3. Key Contributions

• Novel Imaging Modality: Successfully applied cryo-ET to hiPSC-CMs to visualize sarcomeric ultrastructure at the nanometer scale without the artifacts of chemical fixation or resin embedding.
• Discovery of Sub-Sarcomeric Disarray: Identified a specific type of disorder in the hexagonal packing of thick filaments within individual sarcomeres, distinct from the larger-scale myofibril disarray seen in conventional EM.
• Ribosome Infiltration: Discovered a correlation between sarcomeric disorder and the local accumulation of ribosomes, suggesting active local translation or remodeling in disordered regions.

4. Key Results

• Thick Filament Disorganization:
  • In WT cells, thick filaments exhibited a highly ordered, parallel hexagonal packing.
  • In P710R mutant cells, there was a significant increase in the angular dispersion of thick filaments relative to the average sarcomere orientation.
  • Quantification: The average dispersion angle was significantly higher in mutants compared to controls ($p = 5.7 \times 10^{-10}$).
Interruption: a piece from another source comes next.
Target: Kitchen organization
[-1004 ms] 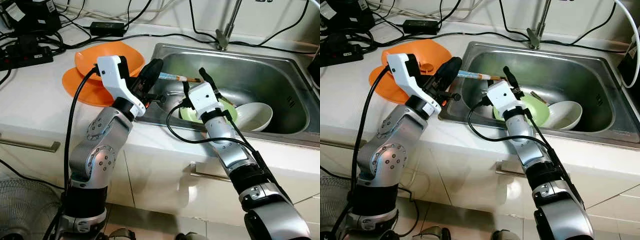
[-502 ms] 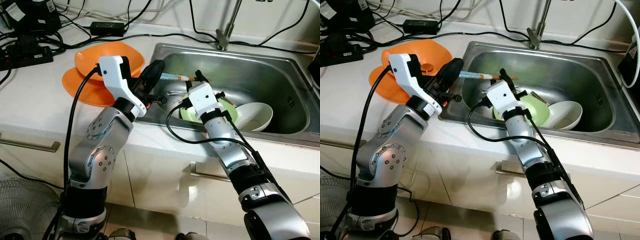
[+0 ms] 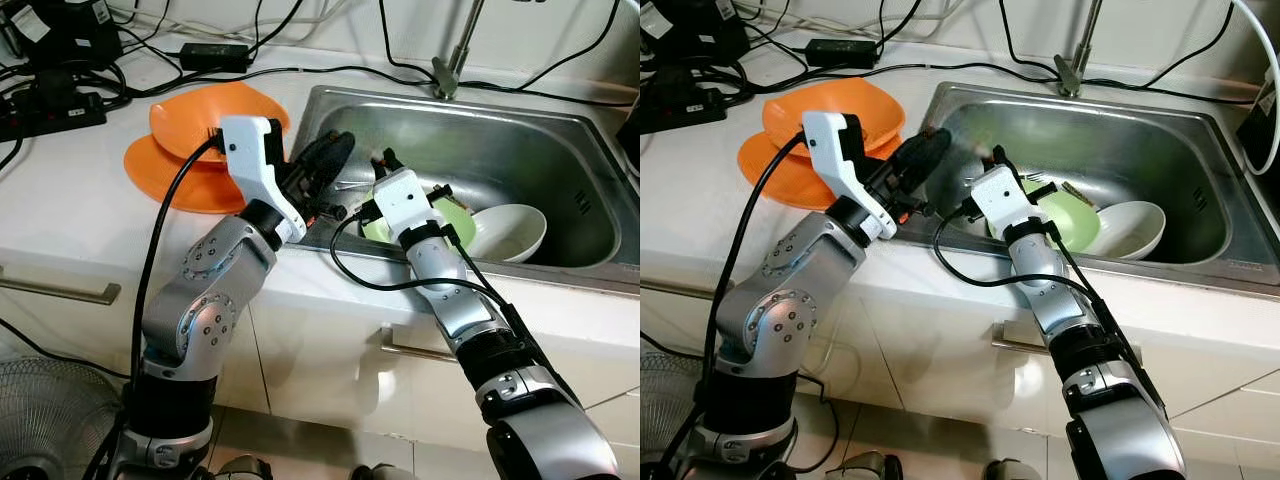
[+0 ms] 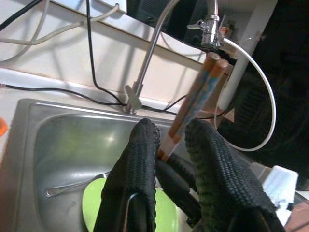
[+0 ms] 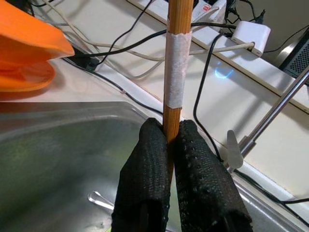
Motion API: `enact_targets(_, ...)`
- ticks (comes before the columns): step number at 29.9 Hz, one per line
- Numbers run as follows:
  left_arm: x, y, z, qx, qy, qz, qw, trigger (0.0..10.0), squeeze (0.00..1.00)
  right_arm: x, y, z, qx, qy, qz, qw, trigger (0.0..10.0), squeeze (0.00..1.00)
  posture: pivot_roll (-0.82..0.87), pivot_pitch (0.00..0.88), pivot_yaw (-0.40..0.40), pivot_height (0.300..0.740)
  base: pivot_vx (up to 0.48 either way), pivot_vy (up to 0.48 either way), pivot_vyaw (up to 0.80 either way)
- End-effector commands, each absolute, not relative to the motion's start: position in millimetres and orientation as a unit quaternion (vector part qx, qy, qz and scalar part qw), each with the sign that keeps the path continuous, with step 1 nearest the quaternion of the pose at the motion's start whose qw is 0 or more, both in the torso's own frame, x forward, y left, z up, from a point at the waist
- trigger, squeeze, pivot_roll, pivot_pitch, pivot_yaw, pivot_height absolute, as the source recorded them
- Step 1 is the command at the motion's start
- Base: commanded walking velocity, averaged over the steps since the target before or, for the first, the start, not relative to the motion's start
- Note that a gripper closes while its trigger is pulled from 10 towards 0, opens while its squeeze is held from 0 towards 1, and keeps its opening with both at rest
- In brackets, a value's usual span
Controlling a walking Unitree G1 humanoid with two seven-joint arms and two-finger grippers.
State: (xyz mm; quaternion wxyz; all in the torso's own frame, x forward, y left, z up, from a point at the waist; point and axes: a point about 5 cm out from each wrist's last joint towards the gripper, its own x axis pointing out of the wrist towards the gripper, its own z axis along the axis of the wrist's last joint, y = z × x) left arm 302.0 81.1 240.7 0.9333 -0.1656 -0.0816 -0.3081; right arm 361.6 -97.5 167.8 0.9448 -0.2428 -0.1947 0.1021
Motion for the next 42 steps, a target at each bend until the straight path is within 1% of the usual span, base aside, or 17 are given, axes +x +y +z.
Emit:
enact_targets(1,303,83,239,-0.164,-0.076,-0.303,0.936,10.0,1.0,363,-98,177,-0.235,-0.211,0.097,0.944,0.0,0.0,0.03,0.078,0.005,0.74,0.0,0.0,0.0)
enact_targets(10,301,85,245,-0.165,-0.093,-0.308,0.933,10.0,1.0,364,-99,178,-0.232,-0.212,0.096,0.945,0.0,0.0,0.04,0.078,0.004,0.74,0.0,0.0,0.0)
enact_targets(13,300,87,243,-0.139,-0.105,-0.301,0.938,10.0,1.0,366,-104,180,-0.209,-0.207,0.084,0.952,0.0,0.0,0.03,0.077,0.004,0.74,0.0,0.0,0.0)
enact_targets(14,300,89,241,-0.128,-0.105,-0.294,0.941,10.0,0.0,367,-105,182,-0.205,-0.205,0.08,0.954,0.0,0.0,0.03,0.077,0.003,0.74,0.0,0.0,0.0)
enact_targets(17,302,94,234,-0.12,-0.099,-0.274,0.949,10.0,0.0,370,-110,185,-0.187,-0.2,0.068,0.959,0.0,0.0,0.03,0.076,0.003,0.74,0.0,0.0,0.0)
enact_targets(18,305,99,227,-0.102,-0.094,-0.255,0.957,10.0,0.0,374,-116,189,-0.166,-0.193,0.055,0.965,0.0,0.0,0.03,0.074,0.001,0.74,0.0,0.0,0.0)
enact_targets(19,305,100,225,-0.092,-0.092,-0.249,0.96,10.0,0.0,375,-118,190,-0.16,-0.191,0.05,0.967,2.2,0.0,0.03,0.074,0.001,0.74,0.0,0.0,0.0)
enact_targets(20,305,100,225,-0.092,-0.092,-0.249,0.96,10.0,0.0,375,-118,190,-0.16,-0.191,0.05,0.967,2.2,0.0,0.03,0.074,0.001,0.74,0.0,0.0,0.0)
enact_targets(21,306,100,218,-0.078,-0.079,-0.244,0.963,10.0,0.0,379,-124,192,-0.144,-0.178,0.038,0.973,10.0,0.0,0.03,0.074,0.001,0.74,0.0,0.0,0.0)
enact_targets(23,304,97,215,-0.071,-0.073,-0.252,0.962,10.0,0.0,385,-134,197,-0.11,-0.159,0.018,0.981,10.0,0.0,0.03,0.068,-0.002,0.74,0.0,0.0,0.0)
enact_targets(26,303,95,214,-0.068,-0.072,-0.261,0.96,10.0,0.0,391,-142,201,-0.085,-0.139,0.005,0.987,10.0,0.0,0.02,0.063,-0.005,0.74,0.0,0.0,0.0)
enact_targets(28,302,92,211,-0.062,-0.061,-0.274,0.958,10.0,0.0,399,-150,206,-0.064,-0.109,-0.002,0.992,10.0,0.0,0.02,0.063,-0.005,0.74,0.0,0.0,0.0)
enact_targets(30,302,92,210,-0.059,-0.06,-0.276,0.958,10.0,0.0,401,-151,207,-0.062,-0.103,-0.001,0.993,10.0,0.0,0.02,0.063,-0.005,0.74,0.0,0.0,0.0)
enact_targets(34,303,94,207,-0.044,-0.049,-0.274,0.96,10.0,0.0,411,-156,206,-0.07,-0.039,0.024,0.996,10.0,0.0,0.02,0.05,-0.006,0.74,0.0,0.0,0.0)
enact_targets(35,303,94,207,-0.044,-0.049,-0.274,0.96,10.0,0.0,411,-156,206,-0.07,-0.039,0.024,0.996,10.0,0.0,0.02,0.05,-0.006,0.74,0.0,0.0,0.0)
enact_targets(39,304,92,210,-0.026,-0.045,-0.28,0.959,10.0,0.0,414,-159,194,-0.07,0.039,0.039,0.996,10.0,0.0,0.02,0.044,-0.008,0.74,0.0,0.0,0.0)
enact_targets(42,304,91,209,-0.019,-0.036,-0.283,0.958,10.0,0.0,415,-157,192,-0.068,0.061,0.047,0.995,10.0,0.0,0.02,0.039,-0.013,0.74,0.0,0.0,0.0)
This indicates that the P710R mutation disrupts the precise alignment of myosin filaments at the sub-sarcomeric level.
• Ribosome Localization:
  • Disordered sarcomeric regions in P710R cells showed a striking up-regulation of ribosomes compared to the organized regions of WT cells.
  • Ribosomes were also observed in disordered regions of WT cells, though less frequently, suggesting that ribosome infiltration is a general response to sarcomeric instability, potentially facilitating local protein turnover or repair.
• Organelle Preservation: The workflow successfully preserved and visualized various organelles (Z-discs, mitochondria, nuclear pores, glycogen granules) in their native state, confirming the viability of the micropatterning and cryo-FIB approach for complex cellular analysis.
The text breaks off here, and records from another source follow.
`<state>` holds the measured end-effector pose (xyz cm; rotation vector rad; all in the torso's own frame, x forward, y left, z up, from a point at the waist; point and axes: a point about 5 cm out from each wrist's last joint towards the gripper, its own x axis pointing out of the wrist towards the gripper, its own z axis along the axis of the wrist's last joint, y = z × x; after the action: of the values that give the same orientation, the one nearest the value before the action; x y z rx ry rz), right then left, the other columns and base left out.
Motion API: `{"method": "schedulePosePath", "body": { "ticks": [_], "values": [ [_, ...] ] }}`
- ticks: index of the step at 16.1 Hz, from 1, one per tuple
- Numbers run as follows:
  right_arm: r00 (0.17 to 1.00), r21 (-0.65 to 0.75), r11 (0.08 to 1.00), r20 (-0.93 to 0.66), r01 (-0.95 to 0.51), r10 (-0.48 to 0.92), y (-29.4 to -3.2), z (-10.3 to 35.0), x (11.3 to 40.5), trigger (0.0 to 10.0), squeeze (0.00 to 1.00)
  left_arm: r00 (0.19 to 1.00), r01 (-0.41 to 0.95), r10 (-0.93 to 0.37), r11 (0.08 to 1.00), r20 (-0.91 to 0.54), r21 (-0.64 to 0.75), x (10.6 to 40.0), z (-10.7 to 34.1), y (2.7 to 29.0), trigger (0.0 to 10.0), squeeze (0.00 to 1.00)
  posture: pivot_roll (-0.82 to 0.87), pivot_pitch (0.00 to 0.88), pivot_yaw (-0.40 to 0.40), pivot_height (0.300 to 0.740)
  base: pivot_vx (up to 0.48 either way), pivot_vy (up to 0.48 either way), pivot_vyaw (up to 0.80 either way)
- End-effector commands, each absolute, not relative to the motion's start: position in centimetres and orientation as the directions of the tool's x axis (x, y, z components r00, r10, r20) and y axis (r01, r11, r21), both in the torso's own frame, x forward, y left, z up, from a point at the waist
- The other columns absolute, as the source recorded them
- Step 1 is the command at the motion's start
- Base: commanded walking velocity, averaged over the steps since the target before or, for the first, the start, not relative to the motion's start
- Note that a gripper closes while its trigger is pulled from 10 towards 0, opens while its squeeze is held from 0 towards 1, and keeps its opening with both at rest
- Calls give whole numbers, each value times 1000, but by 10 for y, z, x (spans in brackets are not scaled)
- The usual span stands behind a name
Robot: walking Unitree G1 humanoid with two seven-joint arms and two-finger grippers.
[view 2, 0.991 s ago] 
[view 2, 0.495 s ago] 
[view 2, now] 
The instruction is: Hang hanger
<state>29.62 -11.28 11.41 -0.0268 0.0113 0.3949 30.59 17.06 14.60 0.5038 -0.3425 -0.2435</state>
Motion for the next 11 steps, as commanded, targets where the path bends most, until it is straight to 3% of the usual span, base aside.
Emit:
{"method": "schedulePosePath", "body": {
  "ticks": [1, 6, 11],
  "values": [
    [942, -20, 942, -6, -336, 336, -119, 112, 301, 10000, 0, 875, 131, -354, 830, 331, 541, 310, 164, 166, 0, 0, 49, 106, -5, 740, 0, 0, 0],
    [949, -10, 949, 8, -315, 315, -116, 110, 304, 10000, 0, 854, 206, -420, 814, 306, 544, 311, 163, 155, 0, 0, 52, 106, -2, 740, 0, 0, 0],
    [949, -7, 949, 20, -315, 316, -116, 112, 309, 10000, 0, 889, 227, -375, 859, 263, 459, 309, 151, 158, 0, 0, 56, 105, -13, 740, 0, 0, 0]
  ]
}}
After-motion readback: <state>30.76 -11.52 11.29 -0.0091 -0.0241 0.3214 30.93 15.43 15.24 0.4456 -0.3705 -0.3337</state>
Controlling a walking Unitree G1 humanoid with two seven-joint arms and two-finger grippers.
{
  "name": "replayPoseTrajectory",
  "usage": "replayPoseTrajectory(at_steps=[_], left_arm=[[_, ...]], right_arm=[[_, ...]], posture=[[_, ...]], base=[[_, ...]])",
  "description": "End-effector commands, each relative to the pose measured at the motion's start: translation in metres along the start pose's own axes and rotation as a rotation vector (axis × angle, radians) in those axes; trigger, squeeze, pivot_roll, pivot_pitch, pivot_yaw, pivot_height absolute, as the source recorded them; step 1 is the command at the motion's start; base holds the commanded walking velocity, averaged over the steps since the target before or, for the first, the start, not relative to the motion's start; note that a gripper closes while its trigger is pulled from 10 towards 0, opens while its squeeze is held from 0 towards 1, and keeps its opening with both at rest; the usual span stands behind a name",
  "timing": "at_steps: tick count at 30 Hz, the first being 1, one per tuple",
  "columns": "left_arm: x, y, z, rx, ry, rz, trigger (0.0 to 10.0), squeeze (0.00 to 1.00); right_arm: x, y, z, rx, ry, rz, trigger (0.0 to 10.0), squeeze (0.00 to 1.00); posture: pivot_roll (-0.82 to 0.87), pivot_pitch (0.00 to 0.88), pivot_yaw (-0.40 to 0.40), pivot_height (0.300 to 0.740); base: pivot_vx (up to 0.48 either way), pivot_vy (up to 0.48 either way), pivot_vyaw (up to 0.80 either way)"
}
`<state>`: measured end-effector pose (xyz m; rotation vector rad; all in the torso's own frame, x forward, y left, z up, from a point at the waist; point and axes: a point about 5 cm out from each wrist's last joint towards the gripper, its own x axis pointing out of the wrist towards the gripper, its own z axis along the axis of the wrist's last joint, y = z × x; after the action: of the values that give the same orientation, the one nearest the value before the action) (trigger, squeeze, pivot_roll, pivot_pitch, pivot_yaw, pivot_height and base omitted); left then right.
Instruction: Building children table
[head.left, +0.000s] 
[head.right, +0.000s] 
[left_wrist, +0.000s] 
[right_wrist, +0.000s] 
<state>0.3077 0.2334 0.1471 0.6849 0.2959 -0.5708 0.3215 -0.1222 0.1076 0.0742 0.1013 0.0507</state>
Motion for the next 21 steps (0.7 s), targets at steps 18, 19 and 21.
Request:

5. Significance and Implications

• Mechanistic Insight: The study provides the first direct evidence that MYH7 mutations cause nanoscale disorganization of thick filaments. This suggests that the "disarray" characteristic of HCM begins at the molecular level (thick filament misalignment) and propagates upward to the myofibril and tissue levels, preceding overt hypertrophy.
• Developmental Context: Since hiPSC-CMs resemble fetal cardiomyocytes, these findings imply that mutation-driven structural defects emerge early during cardiomyocyte maturation, potentially driving the disease process before clinical symptoms appear.
• Proteostasis Hypothesis: The presence of ribosomes in disordered regions supports a model where sarcomeric instability triggers local translation or proteolytic remodeling. This links mechanical failure to cellular repair mechanisms.
• Therapeutic Relevance: Understanding that force production changes lead to structural disarray reinforces the potential of drugs like mavacamten (which modulates myosin activity) to restore structural order, not just reduce force.
• Methodological Advance: The established workflow demonstrates that cryo-ET is a powerful tool for studying genetic heart diseases in human cell models, bridging the gap between molecular biophysics and cellular pathology.

In summary, this paper utilizes advanced cryo-ET to reveal that the P710R MYH7 mutation disrupts the fundamental nanoscale architecture of the sarcomere, providing a structural basis for the cellular disarray observed in Hypertrophic Cardiomyopathy.